What the exercise asks: Give back exactly the lines of the material below, starting with the line with "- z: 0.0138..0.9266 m" and going on through the line with "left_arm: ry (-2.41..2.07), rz".

Data supplied:
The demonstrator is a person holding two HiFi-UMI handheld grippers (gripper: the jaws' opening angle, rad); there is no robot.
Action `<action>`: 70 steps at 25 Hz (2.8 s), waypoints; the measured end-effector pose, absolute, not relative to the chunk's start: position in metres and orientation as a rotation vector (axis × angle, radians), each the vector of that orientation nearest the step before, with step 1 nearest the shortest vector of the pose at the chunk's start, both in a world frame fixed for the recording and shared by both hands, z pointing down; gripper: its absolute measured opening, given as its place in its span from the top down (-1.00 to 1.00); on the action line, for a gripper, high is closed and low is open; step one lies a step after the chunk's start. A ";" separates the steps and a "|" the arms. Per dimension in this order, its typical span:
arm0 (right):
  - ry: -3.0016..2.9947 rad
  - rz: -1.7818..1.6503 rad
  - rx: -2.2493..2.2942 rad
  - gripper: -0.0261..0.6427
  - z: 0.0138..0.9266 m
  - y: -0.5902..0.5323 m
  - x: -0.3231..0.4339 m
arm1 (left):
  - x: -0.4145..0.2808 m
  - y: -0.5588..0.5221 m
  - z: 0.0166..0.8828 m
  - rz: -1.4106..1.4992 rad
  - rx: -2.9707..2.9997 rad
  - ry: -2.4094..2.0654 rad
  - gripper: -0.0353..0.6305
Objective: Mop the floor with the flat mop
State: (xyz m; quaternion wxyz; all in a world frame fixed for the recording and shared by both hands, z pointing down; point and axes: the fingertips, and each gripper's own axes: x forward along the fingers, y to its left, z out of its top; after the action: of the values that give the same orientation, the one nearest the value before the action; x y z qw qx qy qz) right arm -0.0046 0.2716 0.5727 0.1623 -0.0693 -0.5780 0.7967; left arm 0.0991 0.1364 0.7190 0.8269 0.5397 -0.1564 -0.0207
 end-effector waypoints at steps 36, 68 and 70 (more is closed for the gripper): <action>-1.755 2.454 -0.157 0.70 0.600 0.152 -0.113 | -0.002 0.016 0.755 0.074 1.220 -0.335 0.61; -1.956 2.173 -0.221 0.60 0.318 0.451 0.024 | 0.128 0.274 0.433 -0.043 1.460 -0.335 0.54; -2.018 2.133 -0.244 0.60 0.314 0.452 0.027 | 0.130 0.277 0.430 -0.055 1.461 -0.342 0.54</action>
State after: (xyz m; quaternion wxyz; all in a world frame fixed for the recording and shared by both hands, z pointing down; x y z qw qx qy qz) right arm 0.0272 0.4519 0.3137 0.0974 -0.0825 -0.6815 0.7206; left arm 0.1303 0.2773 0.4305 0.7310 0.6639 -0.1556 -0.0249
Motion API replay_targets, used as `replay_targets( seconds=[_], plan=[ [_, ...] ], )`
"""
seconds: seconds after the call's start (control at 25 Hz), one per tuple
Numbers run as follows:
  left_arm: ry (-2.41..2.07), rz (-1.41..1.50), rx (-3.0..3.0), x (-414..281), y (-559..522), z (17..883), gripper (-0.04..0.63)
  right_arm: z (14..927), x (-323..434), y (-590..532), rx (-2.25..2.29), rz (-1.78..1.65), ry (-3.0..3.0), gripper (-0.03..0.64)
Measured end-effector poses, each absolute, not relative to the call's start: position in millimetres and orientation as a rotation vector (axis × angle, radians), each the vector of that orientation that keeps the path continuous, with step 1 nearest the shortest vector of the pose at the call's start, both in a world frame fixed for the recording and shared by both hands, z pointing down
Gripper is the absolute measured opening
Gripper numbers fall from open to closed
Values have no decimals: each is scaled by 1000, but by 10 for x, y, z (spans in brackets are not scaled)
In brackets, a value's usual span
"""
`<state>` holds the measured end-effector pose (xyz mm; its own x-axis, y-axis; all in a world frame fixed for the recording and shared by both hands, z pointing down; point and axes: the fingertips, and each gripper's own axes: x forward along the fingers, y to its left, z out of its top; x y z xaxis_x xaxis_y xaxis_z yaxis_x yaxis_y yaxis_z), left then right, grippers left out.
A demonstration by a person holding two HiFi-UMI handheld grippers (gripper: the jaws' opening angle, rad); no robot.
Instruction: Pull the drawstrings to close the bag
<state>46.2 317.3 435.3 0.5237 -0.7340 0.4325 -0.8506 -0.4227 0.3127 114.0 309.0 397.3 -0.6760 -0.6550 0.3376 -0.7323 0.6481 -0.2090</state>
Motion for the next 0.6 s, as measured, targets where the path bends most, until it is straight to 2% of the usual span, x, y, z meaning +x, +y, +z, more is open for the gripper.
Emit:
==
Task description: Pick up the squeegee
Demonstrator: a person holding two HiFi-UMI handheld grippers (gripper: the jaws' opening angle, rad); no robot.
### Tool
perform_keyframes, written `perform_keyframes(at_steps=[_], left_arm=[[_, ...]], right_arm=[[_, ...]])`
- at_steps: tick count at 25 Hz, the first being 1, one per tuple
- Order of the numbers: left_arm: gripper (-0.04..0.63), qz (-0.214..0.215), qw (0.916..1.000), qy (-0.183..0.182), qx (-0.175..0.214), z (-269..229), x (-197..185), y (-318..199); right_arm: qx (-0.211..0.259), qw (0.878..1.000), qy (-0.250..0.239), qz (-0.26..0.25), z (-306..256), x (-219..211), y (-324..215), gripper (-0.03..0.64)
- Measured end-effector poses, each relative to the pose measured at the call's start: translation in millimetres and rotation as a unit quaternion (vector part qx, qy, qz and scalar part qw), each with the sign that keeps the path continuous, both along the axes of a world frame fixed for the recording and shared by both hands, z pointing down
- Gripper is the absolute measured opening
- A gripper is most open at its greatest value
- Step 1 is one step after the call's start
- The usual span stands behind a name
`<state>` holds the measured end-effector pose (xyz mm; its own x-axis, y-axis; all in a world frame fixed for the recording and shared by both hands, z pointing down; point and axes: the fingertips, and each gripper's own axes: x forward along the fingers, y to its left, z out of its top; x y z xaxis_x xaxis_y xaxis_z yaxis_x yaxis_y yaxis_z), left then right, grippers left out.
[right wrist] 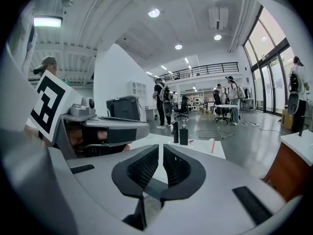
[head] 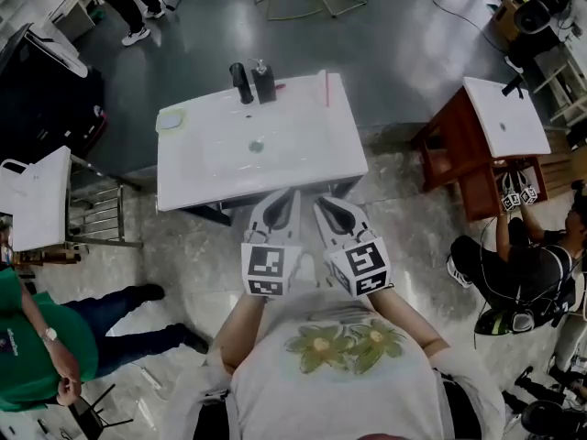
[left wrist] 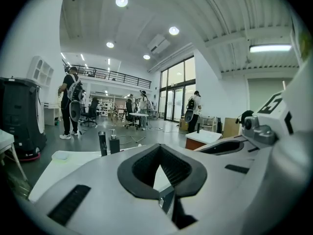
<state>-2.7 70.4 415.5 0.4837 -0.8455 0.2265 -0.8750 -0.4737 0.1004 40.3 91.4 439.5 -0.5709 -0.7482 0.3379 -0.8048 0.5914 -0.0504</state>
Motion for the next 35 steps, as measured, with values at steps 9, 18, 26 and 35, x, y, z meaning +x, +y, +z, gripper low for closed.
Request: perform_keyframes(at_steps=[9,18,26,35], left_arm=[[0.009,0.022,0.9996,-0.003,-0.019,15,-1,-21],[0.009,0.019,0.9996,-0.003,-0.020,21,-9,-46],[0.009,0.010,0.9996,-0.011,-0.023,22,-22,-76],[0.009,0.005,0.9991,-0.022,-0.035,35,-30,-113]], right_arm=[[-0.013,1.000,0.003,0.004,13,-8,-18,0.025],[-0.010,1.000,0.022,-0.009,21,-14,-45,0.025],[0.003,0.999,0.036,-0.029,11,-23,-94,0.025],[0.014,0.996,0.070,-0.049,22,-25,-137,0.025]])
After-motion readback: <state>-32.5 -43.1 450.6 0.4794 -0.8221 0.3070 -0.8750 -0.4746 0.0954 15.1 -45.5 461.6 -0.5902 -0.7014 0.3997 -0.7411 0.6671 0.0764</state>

Exercise output:
  - z: 0.0138..0.9266 m
  - y: -0.5902..0.5323 m
  - x: -0.3231..0.4339 m
arm1 (left):
  - x: -0.4145..0.2808 m
  - y: -0.5588..0.5221 m
  - z: 0.0166..0.8828 m
  - rz: -1.4106..1.4992 rad
  - rx: -2.9707..2.9997 rad
  - ry: -2.4094..2.0654 rad
  - gripper: -0.0353..0.6305
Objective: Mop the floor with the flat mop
State: (xyz m; quaternion wxyz; all in a world frame fixed for the recording and shared by both hands, z pointing down; point and axes: the fingertips, and each gripper's own axes: x forward along the fingers, y to its left, z out of its top; after the action: of the values that give the same orientation, the one nearest the value before the action; x y z qw qx qy qz) right arm -0.0046 0.2716 0.5727 0.1623 -0.0693 -0.5780 0.7967; left arm 0.0991 0.1364 0.7190 0.8269 0.5397 -0.1564 -0.0207
 end-effector waypoints at steps 36, 68 and 70 (more is closed for the gripper): <action>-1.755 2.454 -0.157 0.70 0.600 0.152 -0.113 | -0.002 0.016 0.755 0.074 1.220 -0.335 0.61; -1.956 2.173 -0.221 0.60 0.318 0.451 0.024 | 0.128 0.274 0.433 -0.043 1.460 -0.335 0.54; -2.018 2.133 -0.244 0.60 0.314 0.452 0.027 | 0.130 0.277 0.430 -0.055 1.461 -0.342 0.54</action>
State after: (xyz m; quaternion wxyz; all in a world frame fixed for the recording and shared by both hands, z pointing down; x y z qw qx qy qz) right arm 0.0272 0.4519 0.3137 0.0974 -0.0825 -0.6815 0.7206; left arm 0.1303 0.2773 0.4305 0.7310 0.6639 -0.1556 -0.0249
Motion API replay_targets, used as `replay_targets( seconds=[_], plan=[ [_, ...] ], )`
"""
seconds: seconds after the call's start (control at 25 Hz), one per tuple
Numbers run as follows:
  left_arm: ry (-2.41..2.07), rz (-1.41..1.50), rx (-3.0..3.0), x (-414..281), y (-559..522), z (17..883), gripper (-0.04..0.63)

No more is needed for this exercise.